### WHAT TO WORK ON
Return the whole listing, line for line, without the pictures in it.

+++

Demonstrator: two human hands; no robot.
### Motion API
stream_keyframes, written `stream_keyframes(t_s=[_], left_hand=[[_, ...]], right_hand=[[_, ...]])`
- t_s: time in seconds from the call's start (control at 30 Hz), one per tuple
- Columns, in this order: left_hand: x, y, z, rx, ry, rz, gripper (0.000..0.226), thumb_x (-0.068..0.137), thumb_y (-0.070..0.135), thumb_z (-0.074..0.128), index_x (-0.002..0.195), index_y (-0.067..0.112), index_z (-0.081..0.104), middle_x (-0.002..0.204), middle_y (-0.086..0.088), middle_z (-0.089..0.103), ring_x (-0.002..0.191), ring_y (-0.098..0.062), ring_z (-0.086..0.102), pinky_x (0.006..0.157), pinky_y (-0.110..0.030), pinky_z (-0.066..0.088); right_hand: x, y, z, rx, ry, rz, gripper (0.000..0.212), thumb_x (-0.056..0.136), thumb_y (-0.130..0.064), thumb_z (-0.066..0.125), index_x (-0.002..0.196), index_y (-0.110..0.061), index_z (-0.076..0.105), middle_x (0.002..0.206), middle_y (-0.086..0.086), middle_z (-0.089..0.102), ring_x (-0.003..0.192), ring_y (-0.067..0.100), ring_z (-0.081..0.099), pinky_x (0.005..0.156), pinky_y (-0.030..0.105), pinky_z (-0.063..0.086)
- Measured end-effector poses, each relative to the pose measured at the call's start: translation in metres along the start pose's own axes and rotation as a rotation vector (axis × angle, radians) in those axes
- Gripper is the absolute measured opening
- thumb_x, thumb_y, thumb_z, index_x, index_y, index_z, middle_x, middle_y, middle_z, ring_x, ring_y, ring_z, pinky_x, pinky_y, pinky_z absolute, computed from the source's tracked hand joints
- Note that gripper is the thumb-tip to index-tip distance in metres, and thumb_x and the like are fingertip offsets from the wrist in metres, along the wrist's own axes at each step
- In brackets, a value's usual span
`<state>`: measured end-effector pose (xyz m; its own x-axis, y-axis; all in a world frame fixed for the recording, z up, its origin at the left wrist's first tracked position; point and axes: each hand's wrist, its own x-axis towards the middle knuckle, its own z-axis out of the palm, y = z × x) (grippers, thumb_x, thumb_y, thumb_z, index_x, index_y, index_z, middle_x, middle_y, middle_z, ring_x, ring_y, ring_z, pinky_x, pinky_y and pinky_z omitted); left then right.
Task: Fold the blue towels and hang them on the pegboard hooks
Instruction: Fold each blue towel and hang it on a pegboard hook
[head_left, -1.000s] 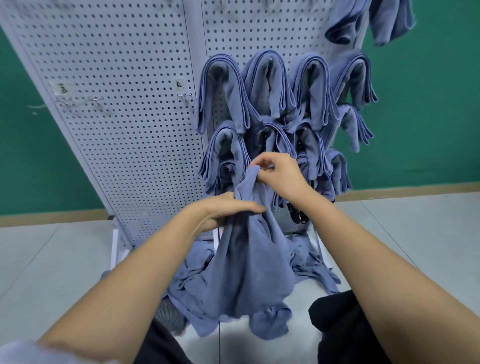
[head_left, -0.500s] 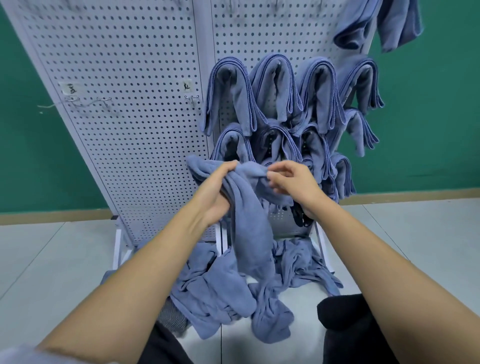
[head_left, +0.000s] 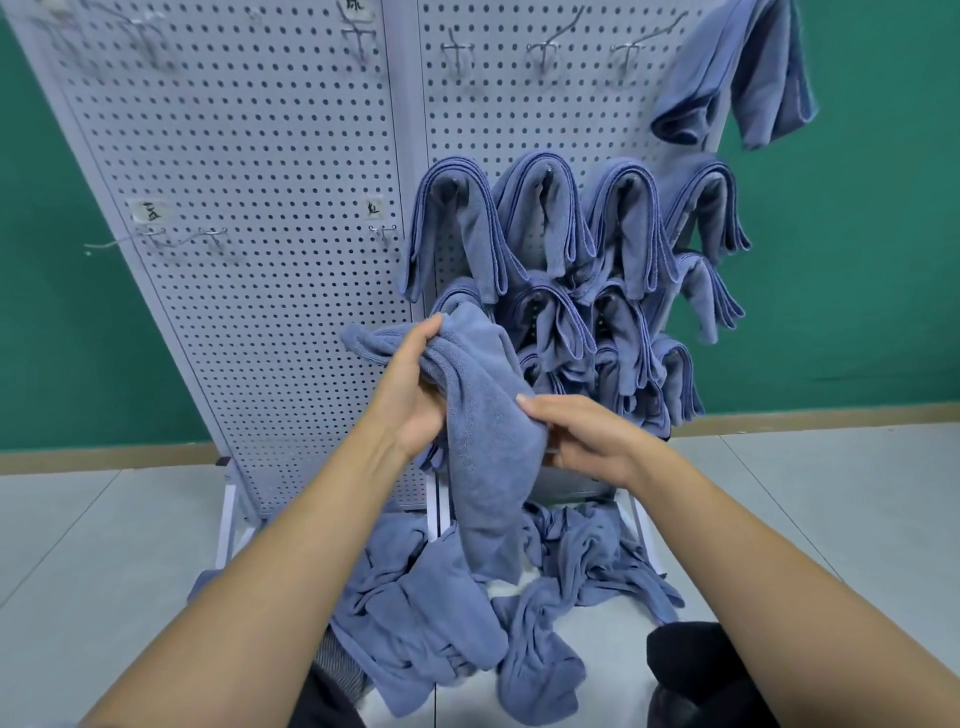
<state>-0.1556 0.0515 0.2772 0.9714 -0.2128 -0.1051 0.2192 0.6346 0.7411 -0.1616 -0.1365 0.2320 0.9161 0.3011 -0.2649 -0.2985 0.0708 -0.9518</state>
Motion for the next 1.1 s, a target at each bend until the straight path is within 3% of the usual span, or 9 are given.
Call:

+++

### RESULT
Demonstrator: two human hands; no robot.
### Motion API
stream_keyframes, written `stream_keyframes(t_s=[_], left_hand=[[_, ...]], right_hand=[[_, ...]])`
- t_s: time in seconds from the call's start (control at 30 Hz), one per tuple
- Columns, in this order: left_hand: x, y, z, rx, ry, rz, gripper (0.000..0.226), thumb_x (-0.068..0.137), thumb_y (-0.070..0.135), thumb_z (-0.074..0.128), index_x (-0.002..0.195), index_y (-0.067..0.112), index_z (-0.081..0.104), middle_x (-0.002..0.204), middle_y (-0.086..0.088), middle_z (-0.089..0.103), ring_x (-0.002..0.191), ring_y (-0.098..0.062), ring_z (-0.086..0.102), pinky_x (0.006..0.157), pinky_y (-0.110..0.030), pinky_z (-0.066..0.088); right_hand: x, y, z, rx, ry, rz, gripper (0.000..0.212), thumb_x (-0.056..0.136), thumb_y (-0.130..0.064), thumb_z (-0.066..0.125), index_x (-0.002..0.196), index_y (-0.110..0.061), index_z (-0.076..0.105), middle_x (0.002..0.206), middle_y (-0.086..0.086), middle_z (-0.089..0.102), ring_x (-0.003..0.192), ring_y (-0.067..0.100), ring_z (-0.081..0.099), pinky_x (0.005..0.156), pinky_y (-0.030..0.105), pinky_z (-0.063..0.086)
- Measured end-effector poses, each relative to the pose measured at the call's start: translation in metres along the start pose's own axes and rotation as a rotation vector (axis × angle, radians) in those axes
- Gripper is the absolute measured opening
- thumb_x, thumb_y, thumb_z, index_x, index_y, index_z, middle_x, middle_y, middle_z, ring_x, ring_y, ring_z, pinky_x, pinky_y, pinky_z absolute, computed from the source's tracked hand joints
- Note that gripper is the thumb-tip to index-tip distance in metres, and thumb_x and the like are fingertip offsets from the wrist in metres, along the wrist's own axes at each step
- In brackets, a value's usual span
`<state>`: measured end-effector pose (xyz m; its own x-axis, y-axis; all in a world frame fixed for the recording, z up, its origin at the left wrist's first tracked position; point and axes: each hand's wrist, its own x-axis towards the middle knuckle, its own z-axis out of the palm, y = z × x) (grippers, thumb_x, thumb_y, thumb_z, index_x, index_y, index_z, middle_x, middle_y, middle_z, ring_x, ring_y, ring_z, pinky_x, pinky_y and pinky_z omitted); left then right.
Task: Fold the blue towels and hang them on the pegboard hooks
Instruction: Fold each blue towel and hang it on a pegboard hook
[head_left, -1.000s] 
[head_left, -0.500s] 
[head_left, +0.000s] 
<state>-0.1556 0.0515 0.2772 0.9714 -0.2128 -0.1051 0.2192 0.6346 0.7411 -0.1616 -0.1365 0.2320 0.9161 0.3011 -0.2649 -0.2985 0.0708 -0.9518</state>
Motion for the next 1.1 s, a target at each bend until the straight path is within 3% of the usual span, or 9 are given.
Call:

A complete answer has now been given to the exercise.